Building Secure Operating Systems for the Future

It’s not surprising that Boyd Multerer, Microsoft Xbox “father of invention,” has a device-orientated vision about the future of operating systems (OS) and that it considers decades of gaming and OS development experience.

Boyd Multerer

Multerer, CEO/CTO for Kry10, is building next-generation platforms for connected devices (IoT) and cross platform applications. His company’s branded KRY10 operating system (KOS) and platform is intended for mission critical devices which necessitate stability, and building, managing and extending applications, while also fending off cyber-attacks.

I asked Multerer about the future of operating systems as well as his experience in device management and security, and the following are his responses.

For our readers, comment on the evolution of operating systems and what you see for the future?

A: For the past 30 years, the operating system design has been strongly designed for single devices, where there is one device being used by one human, who is physically present. This includes PCs, laptops, phones, and more.
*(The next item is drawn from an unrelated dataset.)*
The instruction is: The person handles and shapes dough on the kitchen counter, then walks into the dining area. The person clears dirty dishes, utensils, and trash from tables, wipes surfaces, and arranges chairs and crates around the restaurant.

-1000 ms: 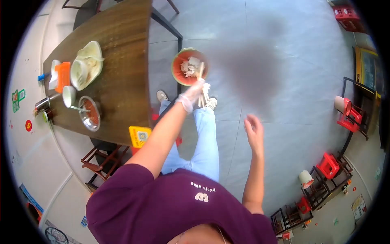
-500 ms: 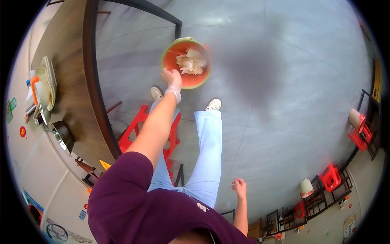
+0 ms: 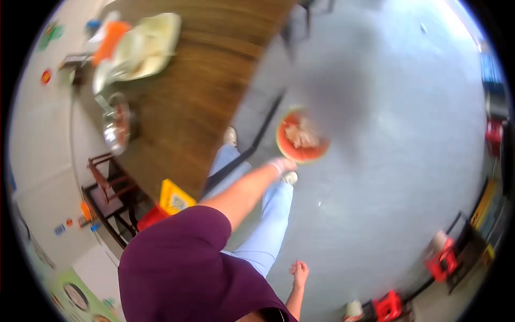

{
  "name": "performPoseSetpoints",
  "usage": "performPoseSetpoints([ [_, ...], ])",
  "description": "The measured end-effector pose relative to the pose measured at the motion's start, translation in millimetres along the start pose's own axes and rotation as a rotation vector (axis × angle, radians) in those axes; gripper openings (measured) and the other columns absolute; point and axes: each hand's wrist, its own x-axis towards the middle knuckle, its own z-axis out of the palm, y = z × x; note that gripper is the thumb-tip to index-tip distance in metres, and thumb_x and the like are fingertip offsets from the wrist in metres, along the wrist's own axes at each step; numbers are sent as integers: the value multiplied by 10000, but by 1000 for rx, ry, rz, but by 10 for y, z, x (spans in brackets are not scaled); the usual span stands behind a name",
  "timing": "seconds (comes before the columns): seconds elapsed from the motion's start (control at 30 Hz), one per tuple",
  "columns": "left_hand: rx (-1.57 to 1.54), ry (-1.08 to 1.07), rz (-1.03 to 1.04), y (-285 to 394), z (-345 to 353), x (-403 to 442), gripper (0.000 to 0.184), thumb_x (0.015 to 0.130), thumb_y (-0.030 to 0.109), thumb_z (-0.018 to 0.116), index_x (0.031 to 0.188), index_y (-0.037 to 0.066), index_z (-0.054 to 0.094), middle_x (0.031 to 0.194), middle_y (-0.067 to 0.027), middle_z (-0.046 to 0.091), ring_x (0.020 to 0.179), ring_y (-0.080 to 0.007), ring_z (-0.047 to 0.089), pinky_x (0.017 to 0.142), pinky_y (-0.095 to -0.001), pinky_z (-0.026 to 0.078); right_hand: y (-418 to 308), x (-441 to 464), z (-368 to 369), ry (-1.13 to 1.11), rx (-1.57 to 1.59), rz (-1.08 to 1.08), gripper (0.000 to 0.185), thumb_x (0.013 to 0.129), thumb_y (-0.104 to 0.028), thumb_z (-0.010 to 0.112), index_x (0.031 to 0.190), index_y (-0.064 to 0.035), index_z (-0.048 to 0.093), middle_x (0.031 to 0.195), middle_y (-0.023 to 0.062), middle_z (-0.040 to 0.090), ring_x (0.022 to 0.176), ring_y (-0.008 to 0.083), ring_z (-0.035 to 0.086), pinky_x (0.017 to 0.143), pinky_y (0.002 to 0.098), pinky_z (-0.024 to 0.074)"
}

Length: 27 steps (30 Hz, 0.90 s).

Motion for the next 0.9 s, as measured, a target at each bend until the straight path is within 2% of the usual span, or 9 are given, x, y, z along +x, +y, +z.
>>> performPoseSetpoints([
  [0.03,-520,5,360,-69,295,-97,255,825,276,426,768,124,622,745,18,581,690,-139,529,694,-329,440,-41,-1,-18,-23,-47,14,143,832,-149,509,856,-8,523,687,71,566,515,110,515,442,224,415],
  [0.07,268,38,515,68,408,72,264,832,289,429,781,98,604,748,-9,568,730,-138,513,715,-329,430,-205,8,-19,-35,-93,21,140,828,-144,509,856,-7,522,687,75,567,513,115,520,441,225,417],
  [0.27,-42,-39,546,2515,408,-2651,374,862,362,436,1068,62,526,950,-53,567,894,-145,501,853,-282,367,-1907,-152,264,-91,-272,-475,185,828,-160,472,915,-4,520,700,92,574,526,142,542,448,237,431],
  [0.43,-206,21,982,2533,-1106,-4789,391,855,309,450,1074,-9,517,1041,-109,564,969,-163,520,870,-259,377,-3239,-577,809,-105,-360,-761,223,836,-187,465,957,-11,528,735,80,580,546,135,542,472,241,433],
  [0.5,-430,888,750,1792,-2358,-6135,279,864,317,465,1032,118,568,979,-118,595,915,-205,549,820,-265,402,-3539,-893,1164,-115,-432,-846,229,838,-185,462,965,-7,531,748,79,581,562,131,541,485,238,431],
  [0.53,-75,1346,628,1725,-2442,-6661,333,831,283,500,1047,33,546,960,-128,594,883,-200,561,786,-308,428,-3657,-1002,1342,-117,-458,-887,233,839,-184,460,969,-5,532,755,78,581,570,128,541,491,236,430],
  [0.6,-121,1775,183,909,-3205,-6616,306,819,242,494,1006,8,557,932,-137,598,856,-220,569,740,-326,441,-3711,-1275,1672,-121,-467,-871,235,840,-179,461,978,-2,534,761,79,582,579,126,540,500,234,428],
  [0.8,-558,1054,384,-559,-4398,-5885,269,766,231,500,875,-5,566,754,-75,578,650,-151,518,586,-300,413,-3606,-1668,2509,-125,-486,-814,214,841,-150,465,972,2,539,757,65,578,575,110,533,498,223,418],
  [0.9,-341,1217,240,-550,-4422,-5930,240,737,187,474,806,-18,577,707,-81,576,640,-160,523,596,-300,415,-3554,-1842,2763,-108,-480,-797,201,843,-143,466,957,4,542,750,57,576,567,102,530,490,216,413],
])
Servers changed this by taking OS’s built for people and modifying them to be physically away from the user and centrally managed in a data center. They are still assumed to be physically controlled – you can’t just walk into any data center and access computers, and you no longer assume a 1:1 relationship between a person and a compute unit. Or, in other words, you don’t really know where your work is being done, and it may move around from computer to computer.

While we’ve found ways to make it work, we’ve still been fundamentally using Operating Systems designed and built for a very different world.

Modern operating systems have much more variety in purpose than OS’s of the past and exist in very different realities – security threats being the most critical – and scenarios. They are designed to respond to questions such as: Is this device intended primarily to interact with a human? Is this device managed by the user or a central administrator? Is this device in a physically secure environment? And what are the consequences of an error or a successful attack that dramatically affect the design and technology that go into a modern system?

The next frontier is devices that are in the field – or even outer space – and may or may not have a human associated with them at all. These are the devices that run our infrastructure, make our vehicles work, harvest our food, and much more. While we do get the benefits of the computer, we don’t really think of it as “interacting with a computer”. Critically, these devices are not assumed to be physically isolated from the outside world, yet they still need to be maintained, controlled, and kept safe.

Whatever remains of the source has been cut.